Malgré les doutes, malgré l’absence de preuves, Spalding ne passe pas pour un imposteur cynique. Son récit n’a rien d’une doctrine oppressante ni d’une idéologie politique. Pas d’aryanisme, pas de hiérarchie raciale, pas de manipulation collective. Seulement l’histoire d’hommes simples qui rencontrent des sages immortels et apprennent auprès d’eux des vérités de compassion, de maîtrise de soi, de reliance au cosmos. C’est peut-être cette modestie relative qui le rend encore attachant. Là où d’autres mouvements ésotériques cherchaient à imposer des dogmes, Spalding se contente de proposer un rêve. Son livre n’endoctrine pas, il transporte. Le lecteur n’y trouve pas un système, mais une suite d’images : un maître qui marche sur l’eau, une guérison instantanée, une parole qui apaise. On peut sourire de la naïveté, dénoncer l’invention, mais on peine à le charger de malveillance. Il n’a pas bâti une église, il n’a pas levé de disciples armés, il n’a pas transformé sa fiction en pouvoir. Il a écrit un livre qui a plu, et il a su en prolonger l’écho. Spalding reste ainsi une figure paradoxale : suspect pour les puristes, inspirant pour les lecteurs, inoffensif dans ses ambitions. Un écrivain malgré lui, qui aura donné à l’Amérique des années 1920 une légende douce, plutôt qu’un catéchisme.

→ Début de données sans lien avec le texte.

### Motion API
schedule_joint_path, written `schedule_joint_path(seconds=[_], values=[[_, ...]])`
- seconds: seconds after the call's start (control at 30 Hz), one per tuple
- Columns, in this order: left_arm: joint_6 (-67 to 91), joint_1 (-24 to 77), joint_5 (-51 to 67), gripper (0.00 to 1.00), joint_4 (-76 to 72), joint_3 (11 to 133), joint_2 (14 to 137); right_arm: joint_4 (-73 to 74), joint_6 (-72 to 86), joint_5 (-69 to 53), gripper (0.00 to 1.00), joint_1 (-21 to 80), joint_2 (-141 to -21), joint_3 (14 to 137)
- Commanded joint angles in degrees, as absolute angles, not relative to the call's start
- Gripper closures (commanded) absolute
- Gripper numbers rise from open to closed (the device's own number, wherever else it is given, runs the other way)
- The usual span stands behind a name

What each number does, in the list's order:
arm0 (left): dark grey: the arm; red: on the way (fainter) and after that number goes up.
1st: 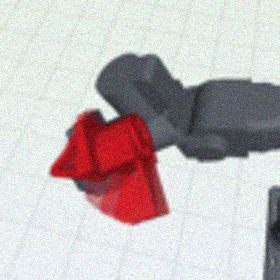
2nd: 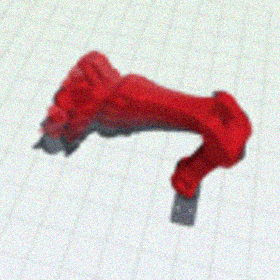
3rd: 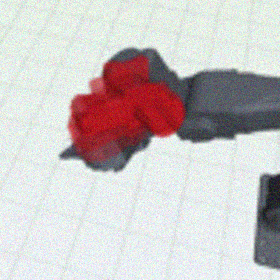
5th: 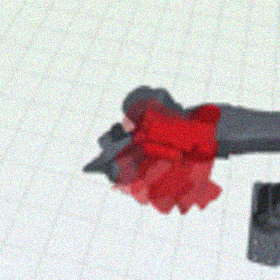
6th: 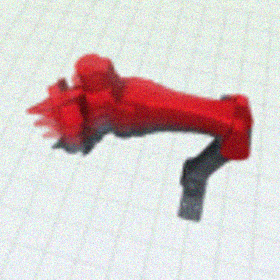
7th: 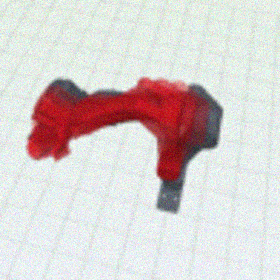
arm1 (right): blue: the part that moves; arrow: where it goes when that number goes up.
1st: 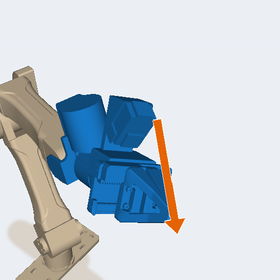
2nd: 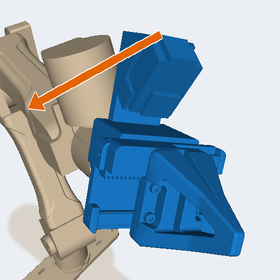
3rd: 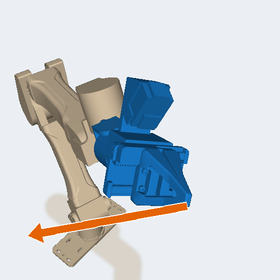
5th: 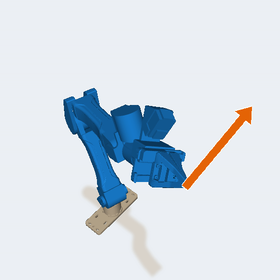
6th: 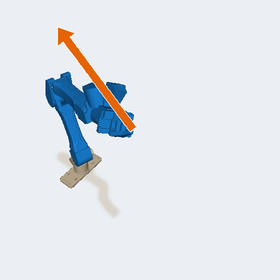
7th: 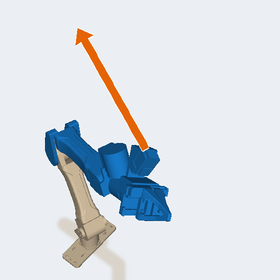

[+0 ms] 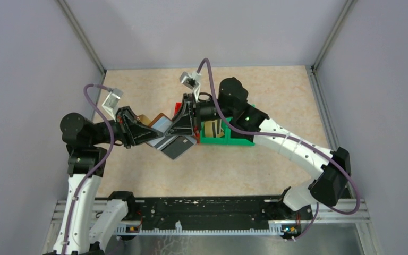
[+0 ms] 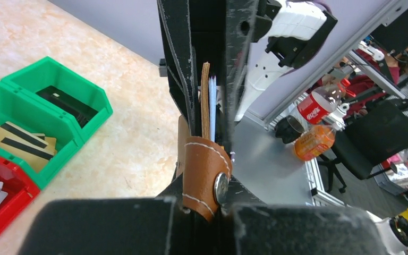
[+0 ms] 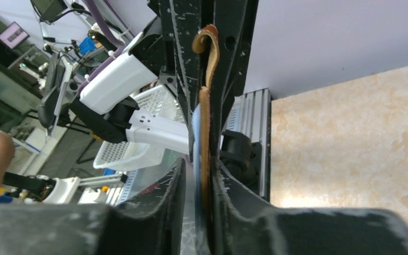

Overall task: Take the credit cards out of the card holder
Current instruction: Remove the credit card from the card holder.

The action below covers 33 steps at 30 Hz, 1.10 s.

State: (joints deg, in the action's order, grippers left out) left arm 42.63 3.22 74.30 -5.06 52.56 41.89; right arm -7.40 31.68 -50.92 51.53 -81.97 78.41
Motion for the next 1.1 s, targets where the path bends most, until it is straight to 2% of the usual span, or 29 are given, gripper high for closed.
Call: schedule_joint_path(seconds=[0.0,0.07,0.1,0.17,0.27,0.4,0.73,1.07], values=[[43.5,3.3,68.9,1.0,-5.7,53.2,41.8,-15.2,34.5,-47.5,0.7,50.4,-79.4,79.0],[44.6,3.3,66.5,1.0,-5.6,52.4,41.5,-17.9,37.4,-42.3,0.58,48.1,-77.1,77.0],[45.4,3.3,65.8,1.0,-5.7,52.0,41.5,-20.4,39.3,-40.6,0.55,47.1,-75.8,75.6],[48.0,3.3,64.9,1.0,-6.2,51.2,41.8,-23.1,40.9,-37.0,0.53,45.6,-72.9,73.5],[51.2,3.3,64.5,1.0,-7.5,51.1,43.0,-19.6,38.9,-31.8,0.5,45.2,-70.0,73.4],[54.7,3.3,65.8,1.0,-12.5,50.0,43.5,-18.3,40.9,-30.3,0.5,45.2,-67.5,71.3],[59.1,3.2,66.0,1.0,-15.7,50.4,45.0,-39.1,57.0,-36.3,0.55,47.4,-66.4,55.1],[61.1,3.1,66.3,1.0,-18.1,50.4,45.3,-45.7,60.2,-35.2,0.59,52.0,-71.8,52.5]])
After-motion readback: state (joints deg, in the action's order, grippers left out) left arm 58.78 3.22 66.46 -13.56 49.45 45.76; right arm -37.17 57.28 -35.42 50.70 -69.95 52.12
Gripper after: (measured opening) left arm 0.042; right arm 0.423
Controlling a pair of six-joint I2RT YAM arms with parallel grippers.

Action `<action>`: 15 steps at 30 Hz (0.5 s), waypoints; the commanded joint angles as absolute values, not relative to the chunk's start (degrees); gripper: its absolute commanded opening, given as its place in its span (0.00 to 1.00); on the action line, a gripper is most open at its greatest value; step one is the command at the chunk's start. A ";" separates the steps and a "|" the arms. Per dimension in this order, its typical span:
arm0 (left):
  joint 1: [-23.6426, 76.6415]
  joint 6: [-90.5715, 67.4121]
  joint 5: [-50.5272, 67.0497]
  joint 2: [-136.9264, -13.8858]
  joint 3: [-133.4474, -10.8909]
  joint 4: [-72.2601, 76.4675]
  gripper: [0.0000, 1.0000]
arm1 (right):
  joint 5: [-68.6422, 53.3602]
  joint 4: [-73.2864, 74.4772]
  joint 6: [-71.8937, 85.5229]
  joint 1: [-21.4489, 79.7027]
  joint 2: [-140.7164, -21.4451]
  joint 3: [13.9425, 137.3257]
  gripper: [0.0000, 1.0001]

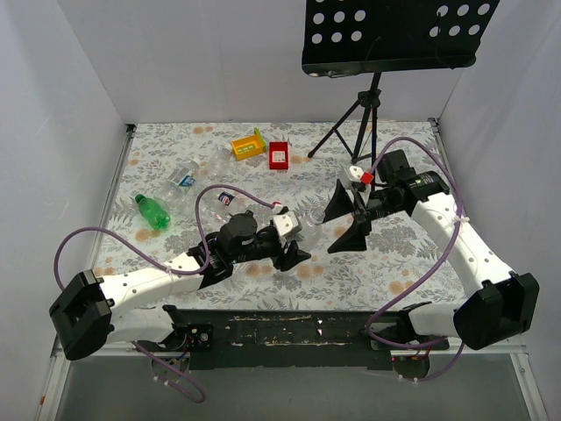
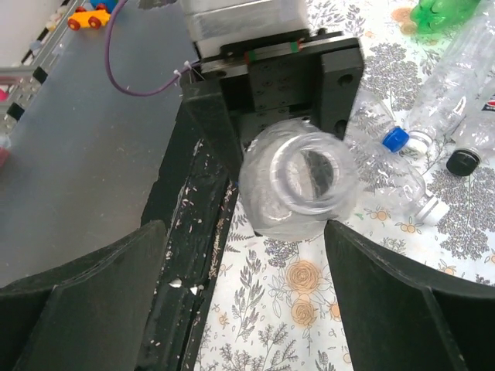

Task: Unscrew the bottle caps
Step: Place the plastic bottle at the center of the board.

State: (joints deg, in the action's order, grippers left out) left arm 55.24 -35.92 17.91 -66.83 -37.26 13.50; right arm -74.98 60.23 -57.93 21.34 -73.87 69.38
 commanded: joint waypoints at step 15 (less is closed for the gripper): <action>55.81 -35.86 21.53 -68.03 -39.37 15.91 0.01 | -78.13 43.24 -36.91 20.04 -74.27 72.16 0.92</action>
State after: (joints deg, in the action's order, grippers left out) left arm 55.64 -35.88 20.40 -67.48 -37.26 14.33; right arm -75.24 44.95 -38.52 20.14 -74.06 69.63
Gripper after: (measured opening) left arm 0.475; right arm 0.917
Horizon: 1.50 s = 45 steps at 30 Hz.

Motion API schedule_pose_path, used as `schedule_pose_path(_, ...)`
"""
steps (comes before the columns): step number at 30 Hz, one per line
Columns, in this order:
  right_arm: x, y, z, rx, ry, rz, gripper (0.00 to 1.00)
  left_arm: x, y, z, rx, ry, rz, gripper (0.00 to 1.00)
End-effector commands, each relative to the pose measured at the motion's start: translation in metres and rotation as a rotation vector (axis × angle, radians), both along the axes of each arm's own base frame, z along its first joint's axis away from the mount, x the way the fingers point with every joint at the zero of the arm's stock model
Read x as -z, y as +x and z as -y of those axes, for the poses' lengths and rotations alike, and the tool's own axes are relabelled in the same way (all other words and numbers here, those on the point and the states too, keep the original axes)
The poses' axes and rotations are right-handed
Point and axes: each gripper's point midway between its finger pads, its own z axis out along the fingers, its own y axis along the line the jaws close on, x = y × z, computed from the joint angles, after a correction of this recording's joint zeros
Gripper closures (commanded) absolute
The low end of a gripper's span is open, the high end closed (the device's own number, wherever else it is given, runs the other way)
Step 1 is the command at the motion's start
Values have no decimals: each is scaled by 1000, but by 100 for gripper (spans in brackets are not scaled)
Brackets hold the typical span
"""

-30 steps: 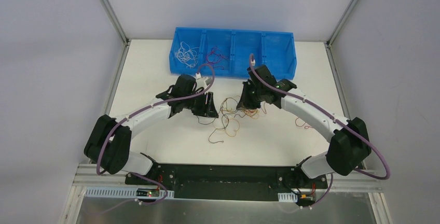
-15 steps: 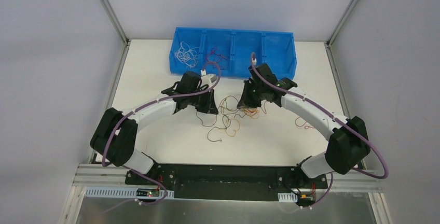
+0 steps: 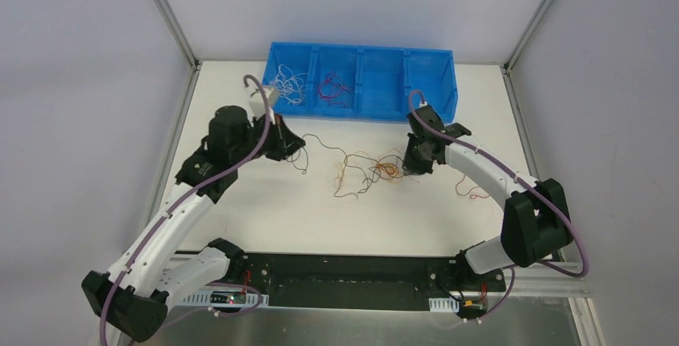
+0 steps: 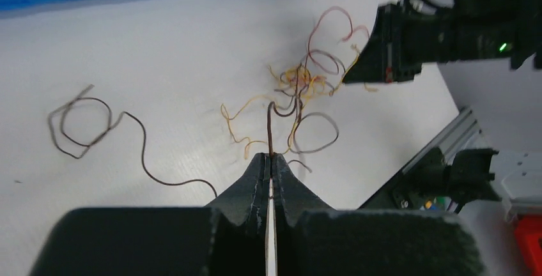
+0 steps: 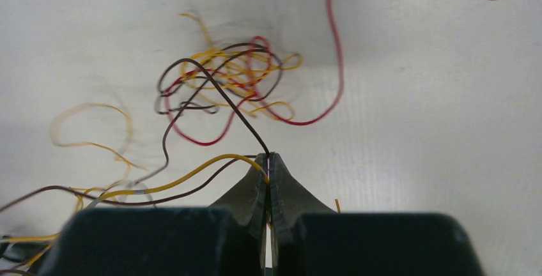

Ce qui rend La Vie des Maîtres intéressant aujourd’hui, ce n’est pas tant la question de savoir si Spalding a menti que ce qu’il révèle d’un basculement. Son livre n’est ni un roman assumé comme chez Lovecraft, ni un traité doctrinal comme chez Blavatsky. Il est entre les deux : une fiction présentée comme un témoignage. Cette ambiguïté a fait son succès et explique sa longévité. Le lecteur n’était pas obligé d’y croire totalement. Il suffisait de suspendre son scepticisme, le temps de la lecture, et d’accepter l’hypothèse : « et si c’était vrai ? » Dans ce glissement, on retrouve un trait majeur de la modernité spirituelle : la porosité entre récit et réalité. Depuis, ce brouillage n’a cessé de s’accentuer. Le New Age des années 1960-70 a repris les Maîtres, les Archives akashiques, les énergies invisibles. Les forums du tournant des années 2000 ont recyclé l’Himalaya, l’Atlantide, les civilisations perdues comme autant de pseudo-preuves. Aujourd’hui encore, des discours complotistes ou transhumanistes reprennent ces mythes en les habillant de vocabulaire scientifique. Spalding, à sa manière, a anticipé cette confusion. En écrivant un récit qu’on pouvait lire à la fois comme fiction et comme témoignage, il a incarné cette zone grise où l’imaginaire devient croyance. Et cette zone grise, loin de se réduire, semble être devenue le régime normal de nos récits contemporains.